The Golden Globes began with a 10-minute monologue of awkward jokes ridiculing concepts such as mansplaining and calling out abusers in Hollywood. While Seth Meyers’ monologue did address the black elephant in the room, it turned years of sexual abuse into a punchline, in a room filled with actresses who had personally been sexually harassed by the Weinsteins of the industry.

In one of his more memorable lines, Seth Meyers stated that “It’s 2018, marijuana is finally allowed and sexual harassment finally isn’t.” However, the rest of the show proved that this was not true. Throughout the night, almost two dozen men took home awards, and not a single one mentioned Time’s Up or the #metoo movement, despite many of them donning Time’s Up pins. Alexander Skarsgård, specifically, took home a Golden Globe for his brutal portrayal of an abusive husband on HBO’s "Big Little Lies". While Skarsgård’s performance was impressive, it struck an insensitive chord to celebrate a man for portraying an abuser. Although Skarsgård wore a Time’s Up pin on his tuxedo jacket, he failed to address domestic violence or sexual harassment once in his speech.
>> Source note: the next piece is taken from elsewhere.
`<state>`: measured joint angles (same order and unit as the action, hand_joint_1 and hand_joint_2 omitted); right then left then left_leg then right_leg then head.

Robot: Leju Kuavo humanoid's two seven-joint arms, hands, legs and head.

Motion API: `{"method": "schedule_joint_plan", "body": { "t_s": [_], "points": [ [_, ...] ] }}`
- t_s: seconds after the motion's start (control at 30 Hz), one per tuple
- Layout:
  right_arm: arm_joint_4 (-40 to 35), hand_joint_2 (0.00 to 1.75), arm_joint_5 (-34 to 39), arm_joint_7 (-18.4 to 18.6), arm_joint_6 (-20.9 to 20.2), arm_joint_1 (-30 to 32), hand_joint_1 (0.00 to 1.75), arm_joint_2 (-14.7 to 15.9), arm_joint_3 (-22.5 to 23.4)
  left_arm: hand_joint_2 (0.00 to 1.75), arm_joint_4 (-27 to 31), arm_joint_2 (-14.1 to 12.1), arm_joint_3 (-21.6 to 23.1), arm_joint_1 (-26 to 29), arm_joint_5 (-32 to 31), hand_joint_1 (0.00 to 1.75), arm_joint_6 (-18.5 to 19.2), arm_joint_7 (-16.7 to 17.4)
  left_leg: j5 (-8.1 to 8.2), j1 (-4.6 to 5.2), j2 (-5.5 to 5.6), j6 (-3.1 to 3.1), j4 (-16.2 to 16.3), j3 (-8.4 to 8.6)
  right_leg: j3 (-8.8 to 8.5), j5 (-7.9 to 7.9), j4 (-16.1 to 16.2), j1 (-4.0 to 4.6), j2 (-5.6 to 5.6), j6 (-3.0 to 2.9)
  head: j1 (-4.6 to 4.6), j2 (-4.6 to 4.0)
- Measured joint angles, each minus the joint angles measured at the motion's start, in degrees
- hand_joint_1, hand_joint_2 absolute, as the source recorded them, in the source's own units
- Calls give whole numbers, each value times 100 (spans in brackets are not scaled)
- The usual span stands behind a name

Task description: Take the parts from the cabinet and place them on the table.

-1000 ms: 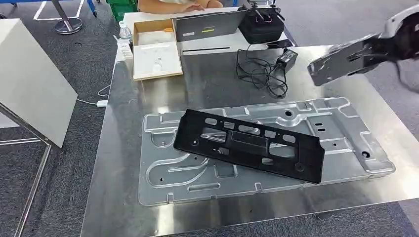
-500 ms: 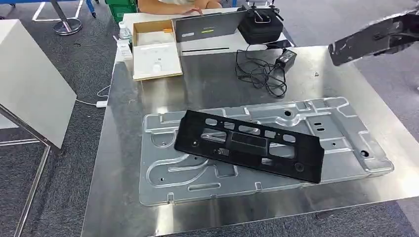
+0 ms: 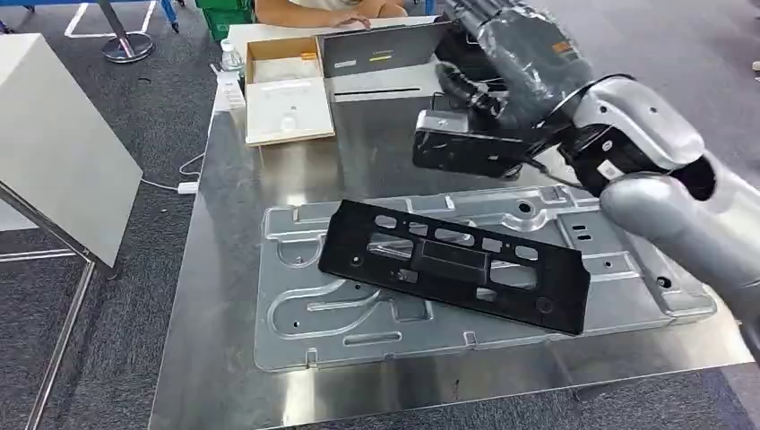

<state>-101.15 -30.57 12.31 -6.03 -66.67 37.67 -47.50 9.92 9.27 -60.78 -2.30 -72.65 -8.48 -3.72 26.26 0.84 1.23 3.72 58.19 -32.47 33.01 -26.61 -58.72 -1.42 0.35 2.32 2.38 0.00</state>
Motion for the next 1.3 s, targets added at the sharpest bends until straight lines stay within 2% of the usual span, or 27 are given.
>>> {"method": "schedule_joint_plan", "body": {
  "t_s": [0.07, 0.13, 0.17, 0.2, 0.23, 0.27, 0.3, 0.33, 0.37, 0.47, 0.5, 0.53, 0.6, 0.67, 0.7, 0.77, 0.83, 0.87, 0.9, 1.0, 1.03, 1.07, 1.13, 1.17, 1.2, 1.27, 1.3],
  "points": [
    [-224, 0, -264, -33, -154, 243, 0, -338, 51, 0, 0, 0, -2, 0, -51, 0, 20, 33, -85, -22, -44, 49, -114, 29, 110, -296, -274, -1, -28, -33, 2, 0],
    [-436, 0, -458, -40, -202, 471, 0, -653, 22, 0, 0, -2, -2, -3, -90, 0, 35, 42, -89, -17, -63, 55, -101, -12, 453, -736, -1092, 8, -27, -46, -4, 0],
    [-499, 0, -503, -31, -208, 598, 0, -757, 3, 0, 0, -2, -2, -1, -99, 0, 33, 44, -89, -11, -64, 56, -80, -32, 628, -873, -1501, 8, -26, -47, 2, 0],
    [-556, 0, -539, -29, -215, 679, 0, -860, -26, 0, 0, -7, -4, -1, -101, 0, 33, 44, -89, -4, -63, 55, -53, -59, 707, -871, -1688, 8, -27, -51, -2, 0],
    [-586, 0, -549, -26, -217, 715, 0, -904, -48, 0, 0, -9, -4, -1, -103, 0, 33, 46, -87, -2, -61, 53, -16, -86, 671, -748, -1614, 8, -30, -58, 0, 0],
    [-630, 0, -554, -22, -215, 735, 0, -956, -52, 0, 0, -9, -4, -1, -103, 0, 37, 46, -77, 0, -57, 40, 24, -112, 518, -516, -1311, 10, -29, -76, -2, 0],
    [-680, 0, -556, -22, -215, 741, 0, -997, -52, 0, 0, -7, -4, 4, -105, 0, 39, 46, -62, 5, -49, 23, 62, -127, 253, -237, -792, 16, -29, -107, 0, 0],
    [-711, 0, -554, -24, -215, 742, 0, -1031, -50, 0, 0, -7, -7, 7, -105, 0, 39, 46, -50, 8, -45, 8, 97, -141, 22, -90, -330, 28, -26, -152, 0, 0],
    [-735, 0, -554, -24, -215, 748, 0, -1057, -50, 0, 0, 9, -7, 3, -105, 0, 42, 46, -56, 22, -46, -15, 107, -185, -85, -219, -207, 75, -24, -180, -2, 0],
    [-803, 0, -611, -108, -212, 771, 0, -1157, -50, 0, 0, 9, -7, 6, -131, 0, 42, 44, -125, -10, -44, -127, 94, -206, -36, -114, -116, 121, -26, -217, -2, 0],
    [-842, 0, -717, -171, -208, 801, 0, -1209, -52, 0, 0, 7, -7, 14, -155, 0, 40, 42, -156, 21, -32, -177, 86, -215, -26, -56, -49, 77, -30, -277, 2, 0],
    [-866, 0, -838, -208, -180, 836, 0, -1256, -65, 0, 0, -11, -4, 11, -164, 0, 31, 35, -67, -5, -32, -196, 131, -246, -20, 12, 11, 33, -74, -298, 0, 0],
    [-931, 0, -1095, -240, -90, 923, 0, -1432, -122, 0, 0, 0, -4, 12, -206, 0, 22, 13, 422, -47, -54, -308, 592, -410, 59, 110, 55, 19, -68, -380, 0, 0],
    [-1006, 0, -1313, -280, 4, 1046, 0, -1614, -218, 0, 0, 0, -4, 3, -228, 0, 2, 2, 893, -122, -67, -405, 1396, -658, 175, 193, 50, 9, -76, -365, -2, 0],
    [-1023, 0, -1401, -295, 21, 1106, 0, -1686, -281, 0, 0, 0, -4, 3, -243, 0, -13, -2, 932, -153, -74, -445, 1607, -690, 230, 231, 41, -3, -82, -351, -2, 0],
    [-1076, 0, -1533, -326, 76, 1229, 0, -1776, -389, 0, 0, 0, 0, 5, -265, 0, -52, 7, 617, -213, -84, -517, 1377, -445, 350, 297, 6, -43, -97, -293, -2, 0],
    [-1142, 0, -1634, -341, 144, 1353, 0, -1835, -467, 0, 0, 0, 9, 3, -308, 0, -107, 46, 249, -281, -90, -586, 444, 186, 456, 357, -53, -88, -103, -214, -4, 0],
    [-1174, 0, -1675, -348, 192, 1418, 0, -1852, -498, 0, 0, 2, 18, -8, -330, 0, -122, 55, 402, -293, -82, -621, 48, 401, 489, 383, -71, -78, -105, -173, -7, 0],
    [-1203, 0, -1736, -365, 269, 1501, 0, -1861, -524, 0, 0, -2, 24, 0, -346, 0, -144, 61, 381, -229, -37, -546, -79, 483, 509, 425, -77, -71, -109, -127, 4, 0],
    [-1294, 0, -1972, -429, 663, 2038, 0, -1872, -576, 0, 0, 0, 35, 10, -352, 0, -192, 112, 282, -204, -33, -399, -56, 358, 486, 597, 36, -55, -111, 13, 0, 0],
    [-1299, 0, -2058, -444, 774, 2283, 0, -1870, -587, 0, 0, 2, 35, 20, -346, 0, -205, 114, 201, -264, -62, -291, -111, 340, 516, 561, 32, -88, -107, 38, 4, 0],
    [-1299, 0, -2136, -472, 893, 2533, 0, -1868, -587, 0, 0, 9, 35, 18, -343, 0, -218, 114, 148, -238, -86, -238, -110, 281, 576, 309, -94, -82, -93, 35, 2, 0],
    [-1290, 0, -2364, -564, 1242, 3151, 0, -1850, -587, 0, 0, 17, 31, 16, -291, 0, -286, 120, 31, -199, -99, -146, -105, 122, 802, -437, -894, -67, -90, 17, 2, 0],
    [-1272, 0, -2469, -623, 1428, 3503, 0, -1815, -572, 0, 0, 17, 31, 14, -273, 0, -326, 142, -22, -175, -98, -125, -104, 52, 884, -661, -1302, -44, -88, 12, 0, 0],
    [-1235, 0, -2515, -691, 1596, 3876, 0, -1767, -541, 0, 0, 17, 24, 13, -238, 0, -365, 164, -80, -142, -93, -109, -97, -28, 916, -730, -1615, -21, -73, -4, 2, 0],
    [-1152, 0, -2405, -886, 1858, 4583, 0, -1686, -419, 0, 0, 22, -7, 19, -197, 0, -518, 223, -178, -73, -77, -92, -68, -190, 684, -437, -1576, 29, -60, -79, 2, 0],
    [-1133, 0, -2372, -986, 1890, 4929, 0, -1684, -308, 0, 0, 37, -17, 20, -188, 0, -622, 271, -222, -37, -78, -85, -47, -270, 389, -248, -1228, 76, -57, -154, 0, 0]
  ]
}}
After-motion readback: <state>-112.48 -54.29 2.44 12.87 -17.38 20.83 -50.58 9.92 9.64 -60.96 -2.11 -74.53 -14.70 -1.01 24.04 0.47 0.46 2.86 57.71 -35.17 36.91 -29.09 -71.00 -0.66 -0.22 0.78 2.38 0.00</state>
While the Golden Globes’ host, presenters, and many of its female award recipients clearly affirmed their dedication to the Time’s Up movement, the Hollywood Foreign Press Association’s decisions did not reflect the same goals. James Franco took home the award for best actor in a musical or comedy for his performance in The Disaster Artist, despite accusations of sexual misconduct. Franco, who in the past has admitted to sexually harassing underage actresses, donned a Time’s Up pin as he accepted his award. Later in the evening, Kirk Douglas was celebrated with a standing ovation while presenting, despite having had famously raped actress Natalie Wood when she was only 16.

The Golden Globes gave men the opportunity to do what many white feminist movements do-- allow men appear to be good male feminists, while in reality contributing nothing to the movement. Take Justin Timberlake, for example. The singer/actress tweeted “Here we come!! And DAMN, my wife is hot! #TIMESUP  #whywewearblack” prior to the start of the awards show. Timberlake, however, stars as one of the male leads in Woody Allen’s, one of Hollywood’s most famous abusers, newest film. Similarly, many of the actors and stars awarded and presenting that evening signed the infamous Roman Polanski petition, including Guillermo del Toro, who took whom a golden globe for best director, and Natalie Portman, who was praised for announcing the list of “all male nominees” for best director.

At first glance, the Golden Globes seemed to be a success for the Time’s Up movement and the pushback against sexual harassment, but upon closer scrutiny, Hollywood still needs far more work before it can claim to be anything near feminist.